- Born: September 5, 1908 Bong-an Village, Yangju, Gyeonggi Province, Korean Empire
- Died: August 1, 1988 (aged 79) Seoul, South Korea
- Resting place: 2nd Canaan Farmer's School in Gangwon-do, South Korea
- Known for: South Korean agrarian movement leader
- Spouse: Kim Bonghee
- Children: 5
- Awards: Ramon Magsaysay Award, Inchon Cultural Award, Order of Saemaeul Service Merit,

Korean name
- Hangul: 김용기
- Hanja: 金容基
- RR: Gim Yonggi
- MR: Kim Yonggi
- Website: Ilga Memorial Foundation

= Kim Yong-ki =

South Korean agrarian (1908–1988)

Kim Yong-ki (September 5, 1908 – August 1, 1988) was a South Korean agrarian movement leader, Christian and philosopher. He was a pioneer in waste land cultivation, and strove to demonstrate through his work that life as a farmer can be fulfilling and productive.
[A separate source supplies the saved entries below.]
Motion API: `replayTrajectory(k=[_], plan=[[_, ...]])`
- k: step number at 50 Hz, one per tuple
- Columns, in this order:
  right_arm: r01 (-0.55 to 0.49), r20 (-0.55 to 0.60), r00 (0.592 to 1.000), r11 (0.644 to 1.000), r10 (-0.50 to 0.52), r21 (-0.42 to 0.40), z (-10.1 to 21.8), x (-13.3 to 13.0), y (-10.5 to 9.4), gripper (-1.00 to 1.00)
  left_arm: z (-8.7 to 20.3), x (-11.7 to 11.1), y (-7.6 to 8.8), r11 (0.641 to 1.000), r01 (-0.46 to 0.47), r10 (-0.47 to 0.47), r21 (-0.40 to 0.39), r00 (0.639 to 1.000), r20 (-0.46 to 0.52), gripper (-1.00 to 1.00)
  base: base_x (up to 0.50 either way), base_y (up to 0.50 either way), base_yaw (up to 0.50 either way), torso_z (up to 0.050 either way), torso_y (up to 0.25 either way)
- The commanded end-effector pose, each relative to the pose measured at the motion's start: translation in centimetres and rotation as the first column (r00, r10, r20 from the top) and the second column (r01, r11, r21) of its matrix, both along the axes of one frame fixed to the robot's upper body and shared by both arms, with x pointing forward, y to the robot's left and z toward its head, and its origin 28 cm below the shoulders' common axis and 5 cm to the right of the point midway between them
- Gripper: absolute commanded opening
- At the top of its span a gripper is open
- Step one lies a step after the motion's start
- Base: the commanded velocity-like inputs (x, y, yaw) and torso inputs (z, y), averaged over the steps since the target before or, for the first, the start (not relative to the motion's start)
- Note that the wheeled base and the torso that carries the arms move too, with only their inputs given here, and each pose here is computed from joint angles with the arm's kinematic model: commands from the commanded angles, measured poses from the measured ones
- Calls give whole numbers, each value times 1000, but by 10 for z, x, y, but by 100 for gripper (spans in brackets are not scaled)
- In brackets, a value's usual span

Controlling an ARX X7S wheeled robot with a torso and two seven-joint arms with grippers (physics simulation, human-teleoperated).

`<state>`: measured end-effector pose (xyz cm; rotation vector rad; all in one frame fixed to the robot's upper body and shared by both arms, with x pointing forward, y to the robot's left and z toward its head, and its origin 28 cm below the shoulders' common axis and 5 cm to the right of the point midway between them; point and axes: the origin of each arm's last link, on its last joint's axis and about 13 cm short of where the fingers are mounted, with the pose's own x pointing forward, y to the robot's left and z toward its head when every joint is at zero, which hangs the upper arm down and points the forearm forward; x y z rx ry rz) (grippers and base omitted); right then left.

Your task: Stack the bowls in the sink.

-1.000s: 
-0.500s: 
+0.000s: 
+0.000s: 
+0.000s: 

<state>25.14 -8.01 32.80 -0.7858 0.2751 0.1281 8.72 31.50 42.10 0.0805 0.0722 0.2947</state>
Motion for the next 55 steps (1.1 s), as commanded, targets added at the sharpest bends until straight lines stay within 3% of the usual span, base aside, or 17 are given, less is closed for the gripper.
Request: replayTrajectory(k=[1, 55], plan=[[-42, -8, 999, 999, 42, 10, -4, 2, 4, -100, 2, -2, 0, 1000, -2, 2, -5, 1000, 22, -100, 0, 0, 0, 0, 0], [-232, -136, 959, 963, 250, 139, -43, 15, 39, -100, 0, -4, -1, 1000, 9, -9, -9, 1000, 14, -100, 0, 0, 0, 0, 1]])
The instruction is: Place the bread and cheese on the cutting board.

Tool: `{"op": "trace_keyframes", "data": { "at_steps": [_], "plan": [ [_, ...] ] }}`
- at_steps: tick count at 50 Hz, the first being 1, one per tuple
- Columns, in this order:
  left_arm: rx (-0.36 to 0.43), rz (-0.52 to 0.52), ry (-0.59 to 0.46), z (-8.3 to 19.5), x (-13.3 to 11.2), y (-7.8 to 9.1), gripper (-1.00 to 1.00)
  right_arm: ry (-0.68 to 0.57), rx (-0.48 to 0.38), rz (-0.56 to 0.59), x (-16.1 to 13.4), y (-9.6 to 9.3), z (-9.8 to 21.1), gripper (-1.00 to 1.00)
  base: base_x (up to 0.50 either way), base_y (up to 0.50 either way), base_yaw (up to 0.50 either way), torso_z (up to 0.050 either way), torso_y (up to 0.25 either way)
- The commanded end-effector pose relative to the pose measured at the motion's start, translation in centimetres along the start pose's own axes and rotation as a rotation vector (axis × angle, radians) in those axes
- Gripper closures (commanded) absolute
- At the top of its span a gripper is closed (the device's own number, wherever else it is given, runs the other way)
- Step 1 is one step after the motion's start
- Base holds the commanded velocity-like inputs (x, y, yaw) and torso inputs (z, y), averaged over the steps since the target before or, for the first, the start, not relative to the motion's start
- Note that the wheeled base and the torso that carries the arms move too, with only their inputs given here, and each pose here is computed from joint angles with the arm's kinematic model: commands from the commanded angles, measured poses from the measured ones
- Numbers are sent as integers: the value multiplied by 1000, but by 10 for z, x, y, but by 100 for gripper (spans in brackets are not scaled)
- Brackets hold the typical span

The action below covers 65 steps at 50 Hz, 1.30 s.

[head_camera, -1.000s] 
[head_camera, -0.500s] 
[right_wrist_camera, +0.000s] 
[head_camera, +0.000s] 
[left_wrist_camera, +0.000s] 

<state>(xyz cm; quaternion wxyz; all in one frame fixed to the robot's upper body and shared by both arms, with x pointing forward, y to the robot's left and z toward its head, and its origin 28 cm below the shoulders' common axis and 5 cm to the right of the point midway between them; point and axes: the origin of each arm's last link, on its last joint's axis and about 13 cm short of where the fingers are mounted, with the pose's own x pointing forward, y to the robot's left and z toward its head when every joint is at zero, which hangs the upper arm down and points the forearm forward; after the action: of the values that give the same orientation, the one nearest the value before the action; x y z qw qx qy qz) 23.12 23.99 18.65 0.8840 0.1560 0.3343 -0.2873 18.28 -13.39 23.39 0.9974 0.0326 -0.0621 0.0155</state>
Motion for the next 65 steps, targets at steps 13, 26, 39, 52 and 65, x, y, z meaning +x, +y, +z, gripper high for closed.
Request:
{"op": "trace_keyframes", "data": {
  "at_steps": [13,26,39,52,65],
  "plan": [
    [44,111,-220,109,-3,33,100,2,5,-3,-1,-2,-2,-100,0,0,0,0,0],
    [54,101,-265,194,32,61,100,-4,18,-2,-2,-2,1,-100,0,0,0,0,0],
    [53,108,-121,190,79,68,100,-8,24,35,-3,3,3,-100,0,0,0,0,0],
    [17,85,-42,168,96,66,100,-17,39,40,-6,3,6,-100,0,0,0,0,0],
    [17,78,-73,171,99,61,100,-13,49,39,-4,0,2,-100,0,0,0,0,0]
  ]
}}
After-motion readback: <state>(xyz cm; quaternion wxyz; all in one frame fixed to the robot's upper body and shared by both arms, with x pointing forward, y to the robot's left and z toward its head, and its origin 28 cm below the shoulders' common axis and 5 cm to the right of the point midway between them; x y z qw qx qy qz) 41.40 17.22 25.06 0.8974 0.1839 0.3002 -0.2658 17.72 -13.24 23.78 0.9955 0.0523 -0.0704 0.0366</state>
His mission was to induce dynamic spiritual, inspirational, and economic change in rural areas of South Korea. He is considered one of the founding fathers of the New Community Movement, the foundation of South Korea's modernization. He founded the Canaan School in Gwangju, Gyeonggi, in 1962. In recognition of his work, he was awarded the Ramon Magsaysay Award for Public service in 1966.